En moins de vingt minutes, ils empaquetèrent près d'une centaine de kilos de viande, répartis en plusieurs charges.

-Ray les portera jusqu'à proximité du village. Ensuite, pour ne pas attirer l'attention des indigènes, nous prendrons chacun un paquet. Maintenant, filons avant que tous les charognards de la forêt, attirés par l'odeur, ne nous assaillent. Je sais qu'il existe un genre d'hyènes qui vivent en bandes et que l'odeur des cadavres rend féroces  !

Cette perspective stimula Alex qui suivit vivement l'androïde. Deux heures plus tard, Ray s'arrêta.

-Nous approchons. Prenez votre viande. Le village est derrière ce bouquet d'arbres.

L'arrivée des trois Terriens lourdement chargés provoqua une vive effervescence. Le campement comportait une trentaine de huttes entourant une place circulaire où se dressait un mât en bois sculpté. Les voyageurs furent bientôt entourés par des guerriers balançant des lances tandis qu'une nuée d'enfants se tenaient à distance respectueuse.

Un cri immobilisa les acteurs de cette scène. Une jeune femme s'était élancée en avant.

-C'est Marc, c'est Marc! Souvenez-vous, il est déjà venu dans notre village.

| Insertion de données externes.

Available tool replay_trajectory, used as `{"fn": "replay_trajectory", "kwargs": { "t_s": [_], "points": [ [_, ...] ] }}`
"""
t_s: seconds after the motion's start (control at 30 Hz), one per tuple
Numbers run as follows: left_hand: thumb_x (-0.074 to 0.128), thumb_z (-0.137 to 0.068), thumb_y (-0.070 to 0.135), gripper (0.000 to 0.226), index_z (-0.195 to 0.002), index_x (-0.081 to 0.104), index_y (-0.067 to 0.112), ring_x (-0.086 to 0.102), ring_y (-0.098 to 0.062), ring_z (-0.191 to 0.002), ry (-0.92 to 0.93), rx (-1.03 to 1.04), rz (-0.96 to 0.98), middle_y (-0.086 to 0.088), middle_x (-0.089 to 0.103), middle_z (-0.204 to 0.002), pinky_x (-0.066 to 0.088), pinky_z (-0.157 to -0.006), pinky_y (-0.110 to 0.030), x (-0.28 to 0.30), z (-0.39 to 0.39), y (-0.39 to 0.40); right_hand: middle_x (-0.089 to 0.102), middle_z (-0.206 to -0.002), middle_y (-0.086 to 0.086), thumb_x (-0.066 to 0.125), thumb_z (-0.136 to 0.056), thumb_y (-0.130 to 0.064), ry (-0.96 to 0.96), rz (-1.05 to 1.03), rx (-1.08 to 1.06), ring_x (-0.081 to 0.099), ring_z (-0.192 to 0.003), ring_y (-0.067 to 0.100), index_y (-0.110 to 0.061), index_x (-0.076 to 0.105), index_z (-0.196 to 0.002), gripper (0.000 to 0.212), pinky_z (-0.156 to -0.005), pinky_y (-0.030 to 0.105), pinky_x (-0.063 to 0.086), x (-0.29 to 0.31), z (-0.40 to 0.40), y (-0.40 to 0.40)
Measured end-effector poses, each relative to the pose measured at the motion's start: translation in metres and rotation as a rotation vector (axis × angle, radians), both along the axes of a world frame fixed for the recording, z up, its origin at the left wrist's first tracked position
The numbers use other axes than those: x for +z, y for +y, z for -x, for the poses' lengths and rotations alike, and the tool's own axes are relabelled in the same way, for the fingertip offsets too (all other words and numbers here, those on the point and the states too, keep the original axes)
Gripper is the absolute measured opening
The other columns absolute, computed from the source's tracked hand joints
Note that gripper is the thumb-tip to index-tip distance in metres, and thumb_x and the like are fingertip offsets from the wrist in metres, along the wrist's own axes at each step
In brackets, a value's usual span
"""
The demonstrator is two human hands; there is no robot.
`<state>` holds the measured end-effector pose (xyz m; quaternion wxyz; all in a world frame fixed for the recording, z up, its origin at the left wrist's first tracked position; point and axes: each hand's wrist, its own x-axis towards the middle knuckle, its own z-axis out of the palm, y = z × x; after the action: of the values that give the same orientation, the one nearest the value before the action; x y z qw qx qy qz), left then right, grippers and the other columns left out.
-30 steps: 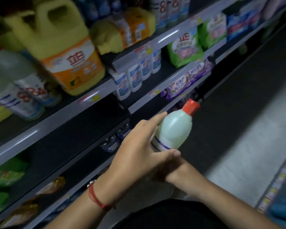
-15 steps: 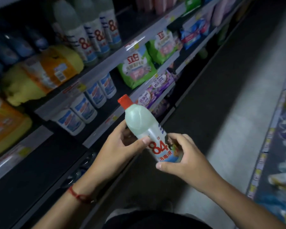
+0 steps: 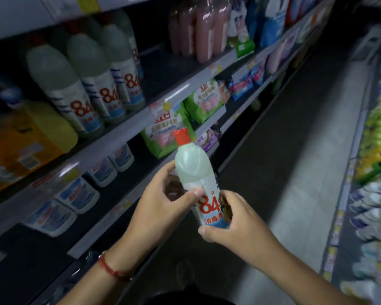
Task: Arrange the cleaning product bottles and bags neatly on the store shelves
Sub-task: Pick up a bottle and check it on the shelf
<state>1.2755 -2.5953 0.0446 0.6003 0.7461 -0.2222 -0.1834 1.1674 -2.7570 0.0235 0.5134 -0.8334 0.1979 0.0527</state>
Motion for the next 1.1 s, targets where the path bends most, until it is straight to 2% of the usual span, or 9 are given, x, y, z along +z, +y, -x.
{"fn": "replay_trajectory", "kwargs": {
  "t_s": [0.1,0.27,0.47,0.57,0.7,0.77,0.87,0.97,1.1],
  "points": [
    [0.079,-0.085,0.033,0.066,-0.143,0.047,0.039,0.065,0.004,-0.111,-0.157,-0.017,-0.040,0.025,0.067,-0.122,0.054,-0.088,-0.016,0.010,-0.033,-0.014,0.062,-0.115,-0.023,0.085,-0.062,-0.050,0.023,-0.041,0.001,0.063,-0.100,-0.009,-0.048,0.050,-0.118,0.067,-0.082,0.019,0.055,0.006,-0.039,-0.023],
    [0.059,-0.095,0.054,0.061,-0.151,0.034,0.048,0.051,0.013,-0.124,-0.453,0.055,-0.203,0.032,0.055,-0.137,0.049,-0.099,-0.020,0.013,-0.089,-0.030,0.072,-0.112,-0.012,0.088,-0.052,-0.048,0.015,-0.149,-0.014,0.070,-0.101,0.002,-0.037,0.058,-0.125,0.079,-0.091,0.032,0.058,0.000,-0.099,-0.048],
    [0.058,-0.096,0.049,0.057,-0.148,0.040,0.035,0.047,-0.005,-0.122,-0.738,0.201,-0.552,0.007,0.055,-0.141,0.037,-0.090,-0.010,0.011,-0.121,-0.042,0.075,-0.108,-0.014,0.091,-0.062,-0.034,-0.004,-0.241,0.068,0.072,-0.099,0.004,-0.032,0.062,-0.124,0.068,-0.092,0.035,0.058,0.008,-0.161,-0.078],
    [0.066,-0.093,0.042,0.058,-0.146,0.044,0.034,0.065,-0.020,-0.104,-0.724,0.267,-0.660,-0.004,0.065,-0.128,0.051,-0.076,-0.026,0.004,-0.127,-0.051,0.077,-0.103,-0.013,0.089,-0.057,-0.044,-0.067,-0.204,0.107,0.073,-0.097,0.007,-0.029,0.067,-0.114,0.063,-0.090,0.039,0.058,0.011,-0.198,-0.095],
    [0.065,-0.086,0.045,0.065,-0.147,0.048,0.029,0.070,-0.030,-0.097,-0.764,0.453,-0.929,-0.009,0.072,-0.110,0.061,-0.069,-0.038,-0.001,-0.126,-0.063,0.077,-0.095,-0.016,0.090,-0.071,-0.027,-0.124,-0.228,0.190,0.073,-0.090,0.003,-0.027,0.069,-0.108,0.044,-0.083,0.029,0.055,0.025,-0.243,-0.109],
    [0.070,-0.081,0.044,0.068,-0.145,0.051,0.027,0.066,-0.037,-0.113,-0.790,0.534,-0.987,-0.014,0.068,-0.124,0.059,-0.086,-0.042,-0.003,-0.127,-0.070,0.077,-0.090,-0.015,0.088,-0.073,-0.023,-0.156,-0.249,0.247,0.072,-0.086,0.001,-0.028,0.069,-0.102,0.034,-0.075,0.021,0.053,0.037,-0.267,-0.114],
    [0.060,-0.083,0.045,0.065,-0.143,0.053,0.024,0.037,-0.043,-0.144,-0.833,0.627,-1.078,-0.018,0.045,-0.154,0.037,-0.115,-0.056,-0.007,-0.133,-0.078,0.077,-0.082,-0.019,0.082,-0.078,-0.006,-0.212,-0.293,0.346,0.072,-0.079,-0.003,-0.028,0.071,-0.097,0.031,-0.066,0.010,0.051,0.050,-0.304,-0.112],
    [0.053,-0.081,0.045,0.069,-0.146,0.051,0.023,0.029,-0.045,-0.148,-0.811,0.704,-1.082,-0.017,0.030,-0.162,0.033,-0.115,-0.061,-0.010,-0.140,-0.088,0.078,-0.089,-0.016,0.085,-0.075,-0.004,-0.245,-0.389,0.368,0.073,-0.083,0.000,-0.030,0.073,-0.102,0.039,-0.070,0.014,0.055,0.052,-0.336,-0.102],
    [0.058,-0.075,0.043,0.075,-0.145,0.052,0.017,0.030,-0.048,-0.146,-0.770,0.793,-1.144,-0.020,0.032,-0.161,0.034,-0.112,-0.065,-0.013,-0.146,-0.100,0.076,-0.103,-0.006,0.086,-0.076,-0.014,-0.281,-0.389,0.440,0.072,-0.096,0.015,-0.024,0.070,-0.110,0.039,-0.084,0.032,0.056,0.048,-0.371,-0.087]
  ]
}}
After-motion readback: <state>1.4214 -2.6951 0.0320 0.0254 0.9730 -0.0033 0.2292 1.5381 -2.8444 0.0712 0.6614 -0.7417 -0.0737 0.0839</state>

Marc tendit les bras en s'exclamant:

-Tara! Tu n'as pas changé.

Ils s'étreignirent quelques instants, ce qui détendit l'atmosphère. Lentement les guerriers abaissèrent leurs armes, tout en jetant des regards envieux sur les gros morceaux de viande. Un vieillard fendit le cercle des guerriers. Il était grand, maigre, avec un visage ridé surmonté de cheveux blancs.

-Je te salue, Homme-sage.

Marc s'exprimait en langage indigène sans trop de difficulté. Pendant le voyage, Ray lui avait transmis par induction psychique les données conservées dans ses cristaux mémoriels.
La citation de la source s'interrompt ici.